Including internal bookmarking, the lack of which is my single biggest complaint about flash-only sites? That’s the number-one headache: You can’t tell somebody, “Look here for a funny thing.” You have to say, “Look here, then click on the spinning baby head, wait for the carpet to unroll, click on the blue drawer, wait for the crickets to cover the island, click on the angry sun, wait for all the cars to move out of the parking lot, and then click on the pulsating Cookie Monster two from the left and four from the bottom. Or, not. The thing is funny, but not so funny it’s worth going through all that crap to look at it. If I could send you a direct link to the material, I would in a heartbeat. But I can’t. So never mind.”
If it can be done easily in HTML, there’s no reason for flash other than to annoy people and to slow things down. And show off. Can’t forget the showing off aspect.
I like some flash movies and flash games and things. But I hate it as a method of navigation.

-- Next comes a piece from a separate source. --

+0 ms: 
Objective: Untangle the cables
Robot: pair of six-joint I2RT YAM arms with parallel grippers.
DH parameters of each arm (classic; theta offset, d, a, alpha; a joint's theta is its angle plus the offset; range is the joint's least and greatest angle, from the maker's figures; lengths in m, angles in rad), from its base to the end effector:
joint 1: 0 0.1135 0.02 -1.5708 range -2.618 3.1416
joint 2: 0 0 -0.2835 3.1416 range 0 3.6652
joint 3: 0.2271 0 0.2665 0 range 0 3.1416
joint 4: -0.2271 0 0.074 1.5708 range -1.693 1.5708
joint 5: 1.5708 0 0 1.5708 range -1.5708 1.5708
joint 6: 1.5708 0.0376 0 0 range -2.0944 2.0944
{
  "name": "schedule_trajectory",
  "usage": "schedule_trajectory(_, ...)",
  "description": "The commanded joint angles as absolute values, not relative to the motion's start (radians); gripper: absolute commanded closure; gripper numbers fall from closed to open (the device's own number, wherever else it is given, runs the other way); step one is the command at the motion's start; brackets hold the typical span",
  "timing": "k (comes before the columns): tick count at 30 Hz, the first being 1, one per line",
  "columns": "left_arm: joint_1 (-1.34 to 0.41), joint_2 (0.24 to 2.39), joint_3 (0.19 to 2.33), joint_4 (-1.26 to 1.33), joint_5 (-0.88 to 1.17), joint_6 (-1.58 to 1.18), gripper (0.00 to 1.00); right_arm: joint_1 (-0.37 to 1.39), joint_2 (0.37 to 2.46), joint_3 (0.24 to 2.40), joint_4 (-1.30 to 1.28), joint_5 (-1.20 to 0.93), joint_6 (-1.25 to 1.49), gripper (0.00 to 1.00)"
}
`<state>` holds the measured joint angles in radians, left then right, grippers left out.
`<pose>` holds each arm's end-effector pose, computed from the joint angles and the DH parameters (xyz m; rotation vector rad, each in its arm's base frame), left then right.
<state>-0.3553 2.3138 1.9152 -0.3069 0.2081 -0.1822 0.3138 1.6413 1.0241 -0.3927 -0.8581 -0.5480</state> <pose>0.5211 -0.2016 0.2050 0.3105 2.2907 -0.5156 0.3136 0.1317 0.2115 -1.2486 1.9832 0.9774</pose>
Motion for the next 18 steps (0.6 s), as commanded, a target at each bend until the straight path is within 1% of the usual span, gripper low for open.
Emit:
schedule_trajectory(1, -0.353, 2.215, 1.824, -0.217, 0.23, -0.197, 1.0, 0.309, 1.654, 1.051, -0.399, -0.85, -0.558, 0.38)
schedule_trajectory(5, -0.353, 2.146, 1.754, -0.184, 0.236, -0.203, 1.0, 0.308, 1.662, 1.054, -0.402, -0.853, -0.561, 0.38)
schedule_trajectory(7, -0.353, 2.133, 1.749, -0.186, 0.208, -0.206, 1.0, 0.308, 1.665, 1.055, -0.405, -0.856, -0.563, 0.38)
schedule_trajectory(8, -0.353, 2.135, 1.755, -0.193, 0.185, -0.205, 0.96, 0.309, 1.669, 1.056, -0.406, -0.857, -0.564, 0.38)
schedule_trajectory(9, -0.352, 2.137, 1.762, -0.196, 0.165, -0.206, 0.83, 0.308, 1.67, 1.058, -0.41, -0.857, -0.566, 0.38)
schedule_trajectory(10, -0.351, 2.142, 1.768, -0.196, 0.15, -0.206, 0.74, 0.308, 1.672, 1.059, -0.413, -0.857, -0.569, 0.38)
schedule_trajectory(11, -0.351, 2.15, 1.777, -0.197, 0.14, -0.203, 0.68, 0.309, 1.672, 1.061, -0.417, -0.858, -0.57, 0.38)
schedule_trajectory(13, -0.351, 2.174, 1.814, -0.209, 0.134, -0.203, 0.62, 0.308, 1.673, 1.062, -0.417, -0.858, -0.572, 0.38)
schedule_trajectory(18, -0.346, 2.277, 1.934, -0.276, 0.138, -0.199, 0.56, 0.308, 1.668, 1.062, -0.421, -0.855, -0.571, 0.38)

*Originally posted by London_Calling *
I’m pretty much with ** jjimm ** on the use of Flash but I would also say I’ve always felt uncomfortable with the proprietary character of it. It’s not like Macromedia are trying to do a Bill Gates/Internet Explorer thing but . . but instinctively, I don’t like that it’s expensive enough to acquire (legitimately) so as to provide an economic barrier to entry. Hell, in all honesty, I hate that it isn’t Open Source.
You can create Flash files with Swish, which is only $49. For the same price, you can also pick up an older version of Macromedia Flash from eBay or half.com.
Obviously, not everybody hates Flash.